Species of gastropod

Halistylus columna is a species of small sea snail, a marine gastropod mollusk in the family Trochidae, the top snails.

==Description==
The height of the shell attains 5.8 mm, its diameter 1.9 mm. The small, blunt-tipped, polished shell has a subcylindrical shape. it is yellow, brown, salmon-colored, bluish gray, or streaked or banded with these colors. The shell contains seven whorls. The apex is flattish. The small nucleus is not differentiated. The whorls, after the second, are nearly equal in diameter. The suture is much appressed. The whorl is somewhat constricted in front of it. The sculpture consists only of faint incremental lines. The base of the shell is rounded. The aperture is rounded ovate, slightly oblique.

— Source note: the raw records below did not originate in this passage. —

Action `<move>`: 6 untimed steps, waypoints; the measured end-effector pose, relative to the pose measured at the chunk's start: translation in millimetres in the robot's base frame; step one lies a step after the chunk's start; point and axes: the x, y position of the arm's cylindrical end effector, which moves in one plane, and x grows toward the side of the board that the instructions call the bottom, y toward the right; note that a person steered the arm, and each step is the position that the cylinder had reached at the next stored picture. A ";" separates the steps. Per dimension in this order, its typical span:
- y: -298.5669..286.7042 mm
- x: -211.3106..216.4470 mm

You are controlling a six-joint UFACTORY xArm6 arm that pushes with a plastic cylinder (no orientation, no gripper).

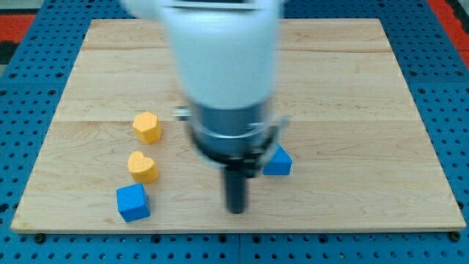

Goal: Move the blue triangle to the right of the yellow hexagon

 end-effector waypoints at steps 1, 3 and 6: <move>36.7 -10.2; 44.5 -43.4; 40.8 -87.8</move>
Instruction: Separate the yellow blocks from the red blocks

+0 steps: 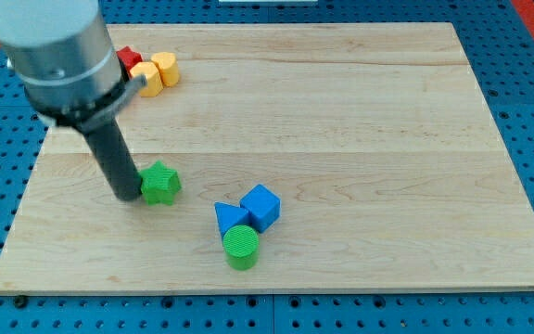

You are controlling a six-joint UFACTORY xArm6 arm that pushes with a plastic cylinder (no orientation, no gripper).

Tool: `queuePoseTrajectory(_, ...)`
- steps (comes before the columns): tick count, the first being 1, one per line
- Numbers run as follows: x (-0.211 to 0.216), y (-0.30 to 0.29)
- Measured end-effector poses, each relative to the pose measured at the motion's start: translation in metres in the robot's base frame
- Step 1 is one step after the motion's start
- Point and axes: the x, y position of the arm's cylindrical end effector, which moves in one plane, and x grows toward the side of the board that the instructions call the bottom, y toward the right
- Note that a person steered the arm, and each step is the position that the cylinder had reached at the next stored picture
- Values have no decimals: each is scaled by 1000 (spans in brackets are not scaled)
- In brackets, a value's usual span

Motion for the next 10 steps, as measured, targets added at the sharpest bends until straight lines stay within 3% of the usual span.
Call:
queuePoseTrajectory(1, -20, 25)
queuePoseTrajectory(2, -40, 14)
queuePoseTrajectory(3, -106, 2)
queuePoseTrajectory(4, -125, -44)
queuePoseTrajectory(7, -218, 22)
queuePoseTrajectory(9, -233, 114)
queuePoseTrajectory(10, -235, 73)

The outer lip is continuous with the columella, which is raised, arched in harmony with the lip, but not reflected. There is no umbilicus. The simple lip is hardly thickened. There is a little callus on the body and in the posterior angle between the lip and body;. The aperture is simple and very slightly pearly. The operculum is circular, externally shaggy, with many whorls.

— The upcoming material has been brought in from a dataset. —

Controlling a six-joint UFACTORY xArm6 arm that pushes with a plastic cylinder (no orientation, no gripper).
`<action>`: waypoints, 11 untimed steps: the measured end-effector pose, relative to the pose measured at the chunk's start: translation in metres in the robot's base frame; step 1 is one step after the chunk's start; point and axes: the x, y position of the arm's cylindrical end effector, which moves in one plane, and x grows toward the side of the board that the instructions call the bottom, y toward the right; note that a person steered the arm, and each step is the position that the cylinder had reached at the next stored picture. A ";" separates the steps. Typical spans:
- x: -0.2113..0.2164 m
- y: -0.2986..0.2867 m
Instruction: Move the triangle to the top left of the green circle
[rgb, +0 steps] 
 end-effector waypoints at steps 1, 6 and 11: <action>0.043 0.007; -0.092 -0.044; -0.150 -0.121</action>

The animal has long slender tentacles. The black eyes stand on separate rather long peduncles. The epipodial line is indicated by four or six short stout papillae. The foot is short and broad. The muzzle is rather large and long, a. little indented in the middle line. The median and admedian teethare simple, with narrow straight stems, and simple, wide, mushroom-like cusps. The uncini are numerous and filiform. The admedian teeth number four, the outer ones the larger. The stems and bases of the middle part of the radula are so small and thin as to be difficult to distinguish.

==Distribution==
This species occurs in the Atlantic Ocean off Southern Brazil to Argentina at depths between 18 m and 108 m.